Hashima – heute ein verlassener Ort
Auf der Insel Hashima, der wohl bekanntesten der UNESCO-nominierten Stätten, wurde 1916 das erste Hochhaus Japans errichtet. Von 1890 bis 1974 betrieb Mitsubishi dort eine Kohlemine. Auf gerade einmal sechs Hektar Fläche lebten zuletzt fast fünfeinhalb Tausend Menschen. Neben Koreanern arbeiteten auf der Insel auch Chinesen und Kriegsgefangene des Zweiten Weltkriegs. Als die Mine schloss, war von einem Tag auf den anderen niemand mehr da. Heute stehen auf der Insel nur noch imposante Ruinen, und die sind inzwischen sogar weltweit bekannt: Im James Bond-Film "Skyfall" versteckt sich dort der Bösewicht. Auch Google Street View und Sony nutzten die Ruinen bereits als Kulisse für Werbefilme.
Der UNESCO-Titel sollte der Insel nicht einfach noch größere Berühmtheit verschaffen, sondern Japan als erste nicht-westliche Nation anerkennen, die den Sprung in die Industrialisierung wagte – und das lange vor China, nämlich bereits im 19. Jahrhundert. Für die Kritiker geht die Industrialisierung jedoch einher mit jenem imperialistischem Gebaren, mit dem Japan kurz darauf Korea besetzte.
Solange Japan diese Geschichte nicht anerkenne, dürfe es auch nicht den Welterbestatus der UNESCO erhalten, hatte Südkorea argumentiert und offiziell Protest gegen den japanischen Vorschlag eingelegt: "Die Aufnahme dieser Orte würde gegen die Würde der Überlebenden verstoßen", hieß es noch kurz nach der Nominierung. Sie widerspreche den Statuten und dem Anliegen der UNESCO-Konvention, derzufolge das Welterbe herausragende universelle Bedeutung hat und "allen Völkern der Welt zukommt".

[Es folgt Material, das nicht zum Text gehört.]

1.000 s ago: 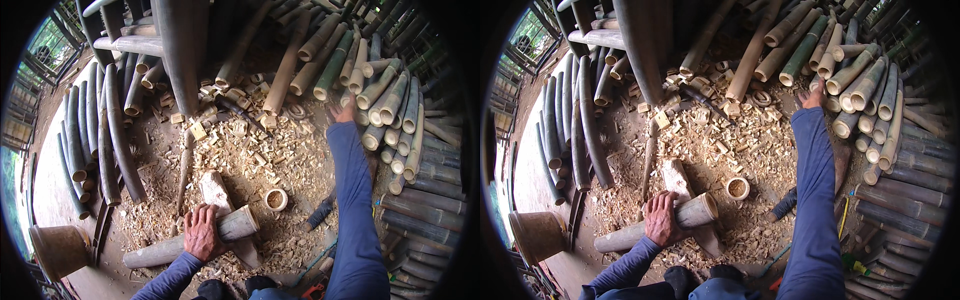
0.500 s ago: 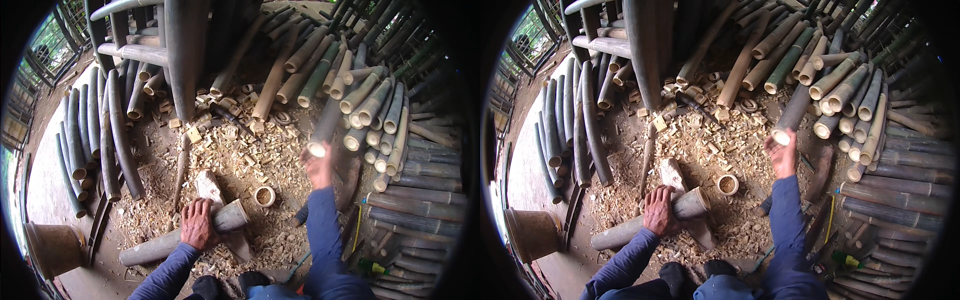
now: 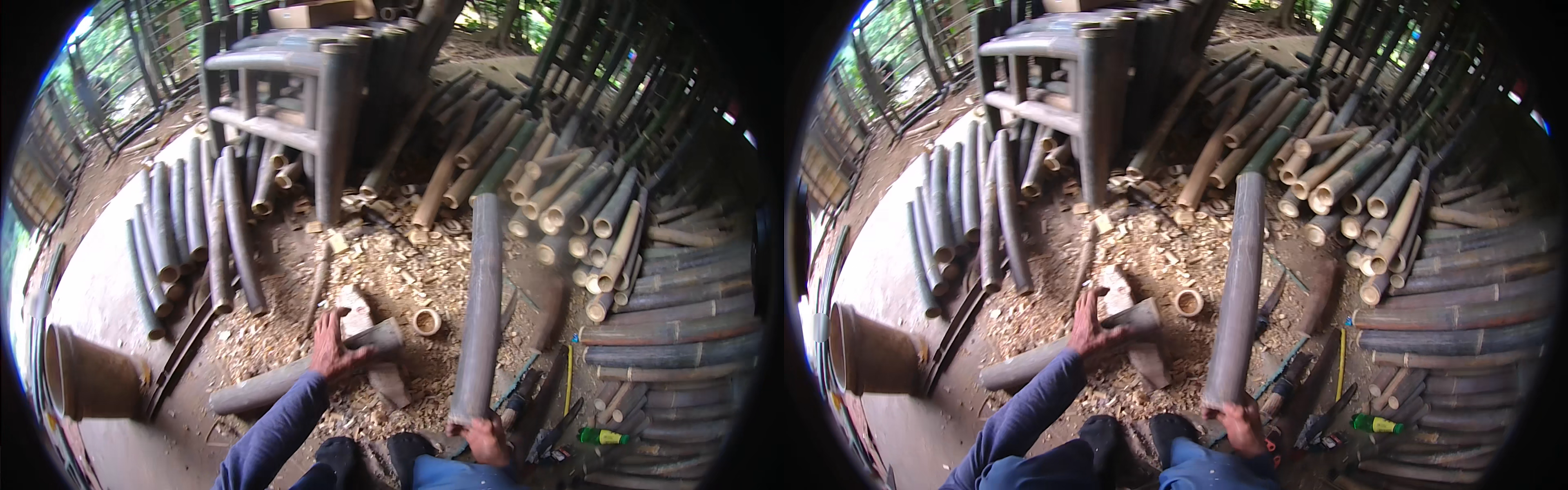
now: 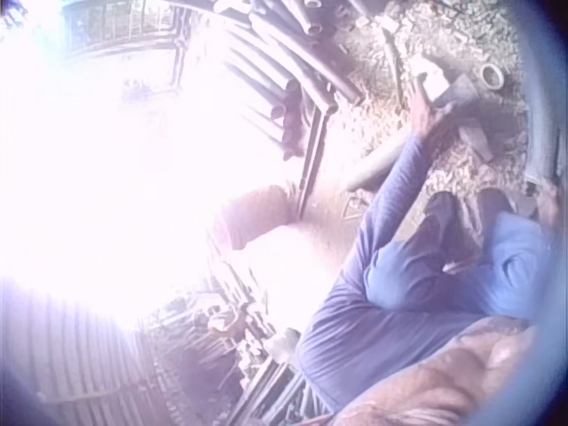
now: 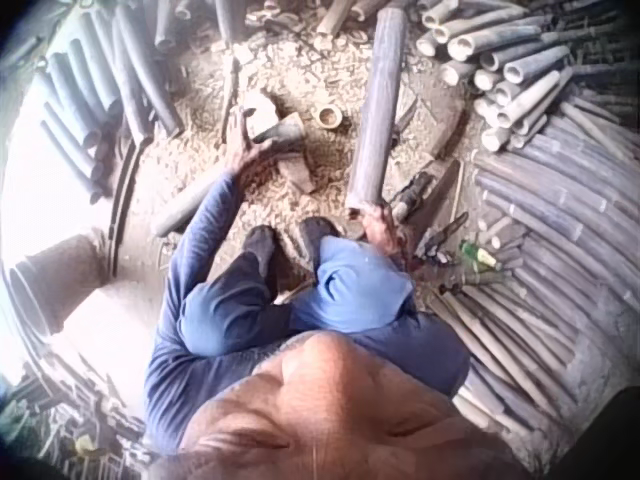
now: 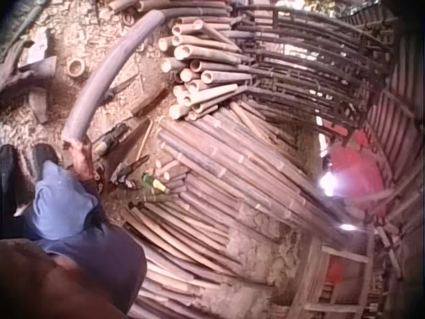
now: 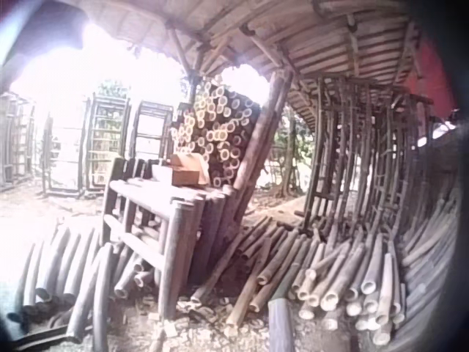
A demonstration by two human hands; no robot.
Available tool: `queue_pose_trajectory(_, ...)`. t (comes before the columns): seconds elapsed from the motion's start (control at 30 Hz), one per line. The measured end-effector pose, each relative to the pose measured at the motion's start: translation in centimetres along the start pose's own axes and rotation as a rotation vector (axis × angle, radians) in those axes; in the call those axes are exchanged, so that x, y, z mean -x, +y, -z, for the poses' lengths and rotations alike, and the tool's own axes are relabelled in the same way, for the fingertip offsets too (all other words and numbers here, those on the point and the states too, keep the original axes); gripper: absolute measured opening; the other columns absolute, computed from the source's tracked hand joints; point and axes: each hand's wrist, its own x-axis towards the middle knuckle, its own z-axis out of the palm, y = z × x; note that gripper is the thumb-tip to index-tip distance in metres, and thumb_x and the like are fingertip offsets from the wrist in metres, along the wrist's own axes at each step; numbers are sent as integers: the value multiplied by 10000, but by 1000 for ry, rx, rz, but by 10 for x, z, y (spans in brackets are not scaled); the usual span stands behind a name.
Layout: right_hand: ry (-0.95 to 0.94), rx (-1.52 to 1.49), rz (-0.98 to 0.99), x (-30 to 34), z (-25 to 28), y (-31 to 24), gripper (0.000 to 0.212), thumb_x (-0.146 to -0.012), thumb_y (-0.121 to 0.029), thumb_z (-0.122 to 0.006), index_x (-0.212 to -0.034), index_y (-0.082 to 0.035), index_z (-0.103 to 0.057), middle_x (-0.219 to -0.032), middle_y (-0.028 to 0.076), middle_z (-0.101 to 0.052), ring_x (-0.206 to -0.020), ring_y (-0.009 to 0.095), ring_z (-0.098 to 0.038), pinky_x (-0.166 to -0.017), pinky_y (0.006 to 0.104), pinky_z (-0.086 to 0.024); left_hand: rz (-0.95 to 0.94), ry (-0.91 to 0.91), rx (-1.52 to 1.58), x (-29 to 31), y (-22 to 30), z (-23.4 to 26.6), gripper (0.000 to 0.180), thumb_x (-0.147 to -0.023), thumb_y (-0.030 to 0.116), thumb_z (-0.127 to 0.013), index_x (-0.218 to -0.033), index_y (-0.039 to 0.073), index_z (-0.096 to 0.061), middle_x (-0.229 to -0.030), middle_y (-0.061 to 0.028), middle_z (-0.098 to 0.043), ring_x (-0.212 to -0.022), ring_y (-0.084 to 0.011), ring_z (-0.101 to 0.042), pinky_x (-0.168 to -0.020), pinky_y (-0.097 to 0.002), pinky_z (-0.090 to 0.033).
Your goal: The person cuts a bamboo pole into smaller sections using a hand saw and a knife. They place the cut pieces aside and continue processing additional bamboo poles.
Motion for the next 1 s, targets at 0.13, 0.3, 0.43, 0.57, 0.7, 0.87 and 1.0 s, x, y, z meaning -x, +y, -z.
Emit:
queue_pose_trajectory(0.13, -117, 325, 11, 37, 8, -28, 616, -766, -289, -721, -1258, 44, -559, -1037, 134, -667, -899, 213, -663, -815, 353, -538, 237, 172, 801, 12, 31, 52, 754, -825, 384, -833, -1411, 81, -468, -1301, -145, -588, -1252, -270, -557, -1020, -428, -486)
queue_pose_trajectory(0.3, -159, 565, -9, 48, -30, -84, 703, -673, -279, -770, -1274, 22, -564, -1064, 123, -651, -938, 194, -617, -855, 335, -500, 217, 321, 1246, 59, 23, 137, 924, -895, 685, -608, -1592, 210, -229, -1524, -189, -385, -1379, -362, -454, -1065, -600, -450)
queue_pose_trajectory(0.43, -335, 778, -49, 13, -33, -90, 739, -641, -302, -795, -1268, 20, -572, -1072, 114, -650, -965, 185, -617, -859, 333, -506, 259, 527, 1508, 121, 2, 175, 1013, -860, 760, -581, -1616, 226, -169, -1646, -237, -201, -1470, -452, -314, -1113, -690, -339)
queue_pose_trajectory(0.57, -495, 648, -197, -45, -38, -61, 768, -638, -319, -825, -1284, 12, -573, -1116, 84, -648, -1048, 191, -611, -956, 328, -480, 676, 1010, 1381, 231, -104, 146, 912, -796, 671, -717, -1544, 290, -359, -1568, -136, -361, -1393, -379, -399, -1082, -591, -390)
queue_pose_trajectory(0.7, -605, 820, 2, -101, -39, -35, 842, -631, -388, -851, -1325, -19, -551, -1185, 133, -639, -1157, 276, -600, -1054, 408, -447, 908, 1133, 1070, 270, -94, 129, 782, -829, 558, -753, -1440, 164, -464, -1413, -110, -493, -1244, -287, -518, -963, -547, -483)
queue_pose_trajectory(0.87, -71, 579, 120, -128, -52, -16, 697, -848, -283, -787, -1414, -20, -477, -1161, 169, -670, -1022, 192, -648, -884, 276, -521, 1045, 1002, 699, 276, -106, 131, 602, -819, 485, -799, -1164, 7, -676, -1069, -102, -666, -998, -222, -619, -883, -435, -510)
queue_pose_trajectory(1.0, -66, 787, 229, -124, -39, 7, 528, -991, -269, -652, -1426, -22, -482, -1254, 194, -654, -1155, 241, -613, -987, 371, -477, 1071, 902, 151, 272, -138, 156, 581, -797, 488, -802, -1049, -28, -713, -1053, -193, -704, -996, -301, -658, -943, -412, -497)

Erkenne Japan jedoch die gesamte Geschichte an, habe Südkorea auch nichts gegen eine Auszeichnung als Weltkulturerbe. Bis zuletzt hatten die Außenministerien der beiden Länder miteinander gestritten. Die UNESCO und besonders auch Deutschland, das in diesem Jahr den Vorsitz der Welterbekonferenz hat, hatten sich um eine diplomatische Lösung bemüht.
Diese scheint nun gelungen. Sowohl Japan als auch Südkorea bedankten sich in ihren Erklärungen ausdrücklich bei der UNESCO und der Vorsitzenden des Welterbekomitees, Maria Böhmer.
"Ich bin von Herzen froh", erklärte Regierungschef Shinzo Abe. "Wir sind entschlossen, diese wunderbaren Stätten zu bewahren, die von den Leistungen unserer Vorfahren erzählen und diese an die nächste Generation weitertragen." Südkorea fügte hinzu: Man hoffe, dass ICOMOS und die UNESCO auch weiterhin beratend zur Seite stünden, um zu garantieren, dass die Maßnahmen von japanischer Seite auch wirklich durchgesetzt würden.